Throw-Back Tuesday: Integrity Over Image

by Theological Commission

In the type of social media age in which we live, scandal seems to become the rule not the exception. While some controversies are indeed contrived, so much of what has remained hidden in the past has become open for all to see. In the 2003 edition of Integrity, Dr. Steve Ashby gives a poignant meditation on what it means for Christians to be people of integrity:

“In 1986-87 I was working at Liberty University when the story was breaking about Jim Bakker and the PTL scandal. I remember one particular Sunday evening when Jerry Falwell got up and said, “We as a Christian community have a huge image problem.” As I sat there I thought, “What we’ve got is not an image problem; it’s an integrity problem.” Image is how people perceive you from without. Integrity has to do with what you are within. The real issue is the issue of being. It is an issue with God, but it is also an issue with the world. Scandals have done damage to Christians’ credibility, but not primarily because of a tarnished image. Rather, credibility has suffered because people have rightly recognized that we are not what we have professed to be in far too many instances.

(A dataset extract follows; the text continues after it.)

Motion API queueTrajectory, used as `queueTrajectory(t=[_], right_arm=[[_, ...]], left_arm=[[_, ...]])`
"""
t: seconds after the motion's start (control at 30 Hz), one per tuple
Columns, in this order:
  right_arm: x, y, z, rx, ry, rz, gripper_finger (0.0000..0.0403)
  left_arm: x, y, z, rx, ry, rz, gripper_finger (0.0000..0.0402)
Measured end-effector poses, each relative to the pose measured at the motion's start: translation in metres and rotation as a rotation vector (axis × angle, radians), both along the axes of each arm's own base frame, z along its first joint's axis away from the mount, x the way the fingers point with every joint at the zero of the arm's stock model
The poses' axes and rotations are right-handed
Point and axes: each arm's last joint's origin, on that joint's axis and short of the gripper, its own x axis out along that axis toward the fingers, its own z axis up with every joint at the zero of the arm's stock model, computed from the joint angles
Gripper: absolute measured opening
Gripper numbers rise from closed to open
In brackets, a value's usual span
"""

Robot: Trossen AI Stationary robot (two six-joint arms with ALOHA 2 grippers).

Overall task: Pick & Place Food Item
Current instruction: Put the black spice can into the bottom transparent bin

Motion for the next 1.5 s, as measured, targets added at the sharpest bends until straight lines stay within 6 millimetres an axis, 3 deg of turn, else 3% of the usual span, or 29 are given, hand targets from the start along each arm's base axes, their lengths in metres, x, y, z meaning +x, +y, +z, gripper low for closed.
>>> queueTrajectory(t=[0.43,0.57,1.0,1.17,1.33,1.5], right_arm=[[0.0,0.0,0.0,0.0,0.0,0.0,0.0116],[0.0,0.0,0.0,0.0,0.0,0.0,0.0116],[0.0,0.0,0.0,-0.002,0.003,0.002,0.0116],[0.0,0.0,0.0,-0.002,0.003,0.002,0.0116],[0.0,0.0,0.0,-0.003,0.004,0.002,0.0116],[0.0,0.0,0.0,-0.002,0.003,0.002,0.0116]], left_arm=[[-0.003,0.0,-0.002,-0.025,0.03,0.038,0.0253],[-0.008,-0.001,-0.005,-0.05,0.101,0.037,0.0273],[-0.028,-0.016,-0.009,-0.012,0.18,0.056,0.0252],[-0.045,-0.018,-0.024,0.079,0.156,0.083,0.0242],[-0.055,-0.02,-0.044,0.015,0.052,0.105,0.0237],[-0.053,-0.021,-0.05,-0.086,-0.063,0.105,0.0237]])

Further, those of us who are laboring in relative obscurity must not take repose with the thought that, ‘1 function on a local level in a small denomination having never experienced even the fifteen minutes of fame we hear about so often.” In fact, each of us knows that the horrific tales of scandal are not limited to TV Evangelists and others whose names cross the Associated Press wire. They happen at the local level and in Free Will Baptist circles, just as they do with other groups. The truth is that Christians’ credibility has suffered. Why? Because human beings are the only beings for whom being is an issue. It does not matter to the cows in the field or the dogs in the street or the cats in the alley if they have a different partner every single night. But it matters to the world whether Christians are who they say they are. And it matters to God that we be who we say we are.”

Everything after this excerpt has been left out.